=== TASK OBJECTIVE ===
Your task is to transcribe the entries below exactly, from their first line down to the line containing "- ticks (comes", and to stop there.

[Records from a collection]
*** Block opens ***

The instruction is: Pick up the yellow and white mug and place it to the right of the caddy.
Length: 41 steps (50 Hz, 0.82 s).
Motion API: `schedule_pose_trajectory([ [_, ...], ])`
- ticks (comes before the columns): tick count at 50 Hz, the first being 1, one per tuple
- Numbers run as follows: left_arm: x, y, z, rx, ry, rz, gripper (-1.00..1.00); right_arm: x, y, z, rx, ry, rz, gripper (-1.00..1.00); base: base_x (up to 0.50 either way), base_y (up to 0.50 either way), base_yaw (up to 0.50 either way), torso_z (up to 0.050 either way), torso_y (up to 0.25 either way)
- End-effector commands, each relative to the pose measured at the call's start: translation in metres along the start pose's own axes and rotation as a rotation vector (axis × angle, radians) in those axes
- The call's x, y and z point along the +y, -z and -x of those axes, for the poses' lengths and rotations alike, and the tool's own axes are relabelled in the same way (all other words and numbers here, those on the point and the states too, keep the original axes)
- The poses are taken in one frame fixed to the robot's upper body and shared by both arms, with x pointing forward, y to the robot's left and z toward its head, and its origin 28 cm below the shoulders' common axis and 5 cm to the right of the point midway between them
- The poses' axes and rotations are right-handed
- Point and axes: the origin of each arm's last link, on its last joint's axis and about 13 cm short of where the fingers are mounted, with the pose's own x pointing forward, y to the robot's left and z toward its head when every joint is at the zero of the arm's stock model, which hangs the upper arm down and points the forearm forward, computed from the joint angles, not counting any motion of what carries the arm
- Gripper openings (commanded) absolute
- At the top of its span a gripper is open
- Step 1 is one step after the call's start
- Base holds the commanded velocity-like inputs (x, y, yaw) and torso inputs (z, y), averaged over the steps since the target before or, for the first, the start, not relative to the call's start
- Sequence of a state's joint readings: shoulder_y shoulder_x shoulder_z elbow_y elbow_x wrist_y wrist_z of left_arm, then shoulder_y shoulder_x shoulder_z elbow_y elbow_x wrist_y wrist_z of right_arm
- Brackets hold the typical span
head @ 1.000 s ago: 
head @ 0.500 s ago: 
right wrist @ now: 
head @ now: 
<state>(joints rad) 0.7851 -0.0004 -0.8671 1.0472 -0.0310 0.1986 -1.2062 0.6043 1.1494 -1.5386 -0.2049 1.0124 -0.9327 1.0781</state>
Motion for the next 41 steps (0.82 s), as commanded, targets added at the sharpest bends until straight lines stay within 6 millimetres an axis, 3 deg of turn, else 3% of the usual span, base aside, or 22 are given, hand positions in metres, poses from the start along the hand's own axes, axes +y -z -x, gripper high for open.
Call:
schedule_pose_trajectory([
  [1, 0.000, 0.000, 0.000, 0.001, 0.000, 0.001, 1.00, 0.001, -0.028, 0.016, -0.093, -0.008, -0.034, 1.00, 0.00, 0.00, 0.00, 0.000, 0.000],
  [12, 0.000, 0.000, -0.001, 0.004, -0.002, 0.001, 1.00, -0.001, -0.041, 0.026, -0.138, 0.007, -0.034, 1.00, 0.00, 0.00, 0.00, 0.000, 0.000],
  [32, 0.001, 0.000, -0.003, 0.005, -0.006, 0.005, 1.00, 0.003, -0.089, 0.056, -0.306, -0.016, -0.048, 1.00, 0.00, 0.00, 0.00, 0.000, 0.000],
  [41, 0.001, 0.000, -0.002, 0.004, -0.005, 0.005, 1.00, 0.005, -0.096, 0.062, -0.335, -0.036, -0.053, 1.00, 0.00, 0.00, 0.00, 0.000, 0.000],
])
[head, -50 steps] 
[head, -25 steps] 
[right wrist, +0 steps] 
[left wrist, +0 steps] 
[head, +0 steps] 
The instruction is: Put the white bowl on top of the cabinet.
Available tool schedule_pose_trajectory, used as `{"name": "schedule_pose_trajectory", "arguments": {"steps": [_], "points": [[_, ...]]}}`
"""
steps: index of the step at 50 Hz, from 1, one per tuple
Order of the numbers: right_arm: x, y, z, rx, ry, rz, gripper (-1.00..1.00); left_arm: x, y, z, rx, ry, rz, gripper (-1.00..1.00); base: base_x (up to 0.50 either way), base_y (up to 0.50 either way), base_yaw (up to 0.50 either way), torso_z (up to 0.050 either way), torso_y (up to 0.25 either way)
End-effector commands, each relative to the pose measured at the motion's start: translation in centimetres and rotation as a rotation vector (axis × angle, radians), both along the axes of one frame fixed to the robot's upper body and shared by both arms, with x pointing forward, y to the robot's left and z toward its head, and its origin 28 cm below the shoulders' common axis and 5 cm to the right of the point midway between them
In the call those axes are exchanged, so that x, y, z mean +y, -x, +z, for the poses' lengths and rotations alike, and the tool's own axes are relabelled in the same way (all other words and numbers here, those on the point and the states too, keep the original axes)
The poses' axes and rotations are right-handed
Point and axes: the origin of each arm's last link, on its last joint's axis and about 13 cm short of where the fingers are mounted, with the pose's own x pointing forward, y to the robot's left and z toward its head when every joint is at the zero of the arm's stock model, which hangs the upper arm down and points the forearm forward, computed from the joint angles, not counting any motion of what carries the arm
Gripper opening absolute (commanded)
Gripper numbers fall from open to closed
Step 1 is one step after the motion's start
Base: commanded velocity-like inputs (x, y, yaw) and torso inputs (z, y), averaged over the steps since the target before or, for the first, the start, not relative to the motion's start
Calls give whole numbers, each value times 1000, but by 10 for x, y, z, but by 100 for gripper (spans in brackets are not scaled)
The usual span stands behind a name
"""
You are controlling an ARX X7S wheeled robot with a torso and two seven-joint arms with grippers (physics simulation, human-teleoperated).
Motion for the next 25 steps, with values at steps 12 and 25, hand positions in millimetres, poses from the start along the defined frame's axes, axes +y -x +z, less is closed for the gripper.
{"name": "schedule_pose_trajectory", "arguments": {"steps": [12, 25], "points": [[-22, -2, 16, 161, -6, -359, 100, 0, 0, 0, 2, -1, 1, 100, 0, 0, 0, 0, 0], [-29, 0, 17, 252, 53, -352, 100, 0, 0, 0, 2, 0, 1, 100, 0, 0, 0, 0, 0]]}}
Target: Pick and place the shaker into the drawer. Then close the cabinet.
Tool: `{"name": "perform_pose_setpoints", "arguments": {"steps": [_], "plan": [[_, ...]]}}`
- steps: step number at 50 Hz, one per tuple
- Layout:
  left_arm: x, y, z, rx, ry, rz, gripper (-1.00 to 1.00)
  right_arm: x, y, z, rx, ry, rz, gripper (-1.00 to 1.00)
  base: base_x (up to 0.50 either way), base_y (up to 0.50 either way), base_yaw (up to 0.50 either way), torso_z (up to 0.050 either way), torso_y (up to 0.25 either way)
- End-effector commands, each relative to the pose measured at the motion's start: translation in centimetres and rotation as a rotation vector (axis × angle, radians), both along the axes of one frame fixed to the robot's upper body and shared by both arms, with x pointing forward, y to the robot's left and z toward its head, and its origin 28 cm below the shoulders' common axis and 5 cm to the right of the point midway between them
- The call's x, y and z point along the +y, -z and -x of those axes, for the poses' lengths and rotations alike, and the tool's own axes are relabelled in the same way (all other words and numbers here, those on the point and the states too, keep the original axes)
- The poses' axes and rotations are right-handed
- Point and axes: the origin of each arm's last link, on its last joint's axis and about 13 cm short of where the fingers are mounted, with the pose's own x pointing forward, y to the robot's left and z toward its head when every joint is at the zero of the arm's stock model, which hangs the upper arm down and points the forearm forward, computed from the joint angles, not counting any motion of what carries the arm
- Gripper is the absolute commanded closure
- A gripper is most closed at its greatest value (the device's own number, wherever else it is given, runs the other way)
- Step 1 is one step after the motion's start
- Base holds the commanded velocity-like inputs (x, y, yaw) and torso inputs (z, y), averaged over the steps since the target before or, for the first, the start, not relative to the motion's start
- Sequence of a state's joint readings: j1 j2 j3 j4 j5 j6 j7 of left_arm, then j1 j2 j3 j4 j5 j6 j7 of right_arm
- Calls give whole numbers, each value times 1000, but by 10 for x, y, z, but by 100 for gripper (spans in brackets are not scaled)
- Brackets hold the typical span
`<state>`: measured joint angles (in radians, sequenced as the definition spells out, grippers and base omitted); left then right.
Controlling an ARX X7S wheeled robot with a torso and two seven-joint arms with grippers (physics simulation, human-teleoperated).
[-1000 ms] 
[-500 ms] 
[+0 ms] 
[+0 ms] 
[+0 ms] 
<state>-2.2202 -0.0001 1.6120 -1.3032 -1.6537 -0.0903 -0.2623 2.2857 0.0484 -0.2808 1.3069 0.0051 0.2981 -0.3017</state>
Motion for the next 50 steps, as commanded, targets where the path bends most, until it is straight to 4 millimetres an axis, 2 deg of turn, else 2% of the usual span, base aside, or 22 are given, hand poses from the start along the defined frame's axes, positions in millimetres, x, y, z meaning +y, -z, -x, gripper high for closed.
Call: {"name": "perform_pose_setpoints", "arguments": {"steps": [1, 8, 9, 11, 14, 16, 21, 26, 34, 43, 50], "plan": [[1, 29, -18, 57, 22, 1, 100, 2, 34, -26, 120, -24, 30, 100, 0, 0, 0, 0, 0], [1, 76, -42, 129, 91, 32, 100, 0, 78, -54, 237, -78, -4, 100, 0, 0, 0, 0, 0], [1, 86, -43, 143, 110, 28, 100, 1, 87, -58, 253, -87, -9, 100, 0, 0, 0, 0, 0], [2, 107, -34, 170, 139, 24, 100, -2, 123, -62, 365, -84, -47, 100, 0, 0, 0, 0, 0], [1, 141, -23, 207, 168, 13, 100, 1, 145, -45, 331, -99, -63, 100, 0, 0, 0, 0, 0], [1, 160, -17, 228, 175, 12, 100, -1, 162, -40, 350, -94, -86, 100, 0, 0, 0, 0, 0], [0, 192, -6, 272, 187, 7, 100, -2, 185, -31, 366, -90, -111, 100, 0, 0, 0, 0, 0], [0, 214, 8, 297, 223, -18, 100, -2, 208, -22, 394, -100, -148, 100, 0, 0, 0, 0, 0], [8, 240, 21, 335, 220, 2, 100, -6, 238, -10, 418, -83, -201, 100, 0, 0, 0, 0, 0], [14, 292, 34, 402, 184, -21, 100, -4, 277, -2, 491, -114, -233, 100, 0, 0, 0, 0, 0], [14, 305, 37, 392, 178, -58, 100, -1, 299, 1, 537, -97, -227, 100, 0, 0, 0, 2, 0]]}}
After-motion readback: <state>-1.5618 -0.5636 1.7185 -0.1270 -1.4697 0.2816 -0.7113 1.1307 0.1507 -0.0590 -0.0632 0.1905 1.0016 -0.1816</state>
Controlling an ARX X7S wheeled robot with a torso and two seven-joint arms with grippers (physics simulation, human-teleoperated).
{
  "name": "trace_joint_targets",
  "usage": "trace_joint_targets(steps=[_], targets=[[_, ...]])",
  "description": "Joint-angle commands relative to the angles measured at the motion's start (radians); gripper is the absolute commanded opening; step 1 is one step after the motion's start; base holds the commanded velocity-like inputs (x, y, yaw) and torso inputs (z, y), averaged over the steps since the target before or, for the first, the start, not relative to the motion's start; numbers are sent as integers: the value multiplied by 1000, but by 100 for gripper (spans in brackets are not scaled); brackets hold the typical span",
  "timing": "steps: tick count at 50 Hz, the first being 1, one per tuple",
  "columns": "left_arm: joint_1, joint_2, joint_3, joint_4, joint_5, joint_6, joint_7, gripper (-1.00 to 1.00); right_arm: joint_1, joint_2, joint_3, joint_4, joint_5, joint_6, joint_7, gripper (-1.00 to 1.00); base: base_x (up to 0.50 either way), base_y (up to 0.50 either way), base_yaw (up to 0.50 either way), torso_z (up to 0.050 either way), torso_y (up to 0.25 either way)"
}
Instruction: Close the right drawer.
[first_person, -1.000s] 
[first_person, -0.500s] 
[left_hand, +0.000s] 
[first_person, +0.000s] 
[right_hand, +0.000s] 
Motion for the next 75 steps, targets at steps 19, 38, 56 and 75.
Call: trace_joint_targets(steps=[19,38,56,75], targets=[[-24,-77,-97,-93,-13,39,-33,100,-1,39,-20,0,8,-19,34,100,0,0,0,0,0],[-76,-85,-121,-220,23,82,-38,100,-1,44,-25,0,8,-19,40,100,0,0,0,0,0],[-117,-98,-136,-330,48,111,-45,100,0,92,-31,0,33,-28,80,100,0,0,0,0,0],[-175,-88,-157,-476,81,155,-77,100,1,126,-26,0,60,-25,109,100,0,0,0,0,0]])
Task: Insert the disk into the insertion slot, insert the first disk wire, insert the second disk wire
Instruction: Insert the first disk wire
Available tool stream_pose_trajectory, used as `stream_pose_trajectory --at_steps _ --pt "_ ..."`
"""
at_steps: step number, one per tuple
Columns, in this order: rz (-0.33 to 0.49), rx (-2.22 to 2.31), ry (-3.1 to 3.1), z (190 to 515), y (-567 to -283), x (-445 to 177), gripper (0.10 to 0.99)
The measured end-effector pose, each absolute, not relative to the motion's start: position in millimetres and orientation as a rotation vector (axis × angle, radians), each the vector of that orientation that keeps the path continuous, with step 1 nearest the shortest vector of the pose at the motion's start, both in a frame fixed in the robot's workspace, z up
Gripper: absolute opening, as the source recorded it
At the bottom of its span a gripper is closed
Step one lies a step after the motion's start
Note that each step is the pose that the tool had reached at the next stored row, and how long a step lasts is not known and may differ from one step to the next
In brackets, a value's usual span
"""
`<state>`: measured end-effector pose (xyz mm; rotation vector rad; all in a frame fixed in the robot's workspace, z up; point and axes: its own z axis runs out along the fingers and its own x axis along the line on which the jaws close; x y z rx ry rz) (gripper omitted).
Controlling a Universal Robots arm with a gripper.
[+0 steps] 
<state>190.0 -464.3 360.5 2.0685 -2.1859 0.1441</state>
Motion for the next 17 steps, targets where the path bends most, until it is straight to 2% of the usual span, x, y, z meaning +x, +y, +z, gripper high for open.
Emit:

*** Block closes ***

=== EXERCISE ANSWER ===
The instruction is: Pick up the yellow and white mug and place it to the right of the caddy.
Length: 41 steps (50 Hz, 0.82 s).
Motion API: `schedule_pose_trajectory([ [_, ...], ])`
- ticks (comes before the columns): tick count at 50 Hz, the first being 1, one per tuple

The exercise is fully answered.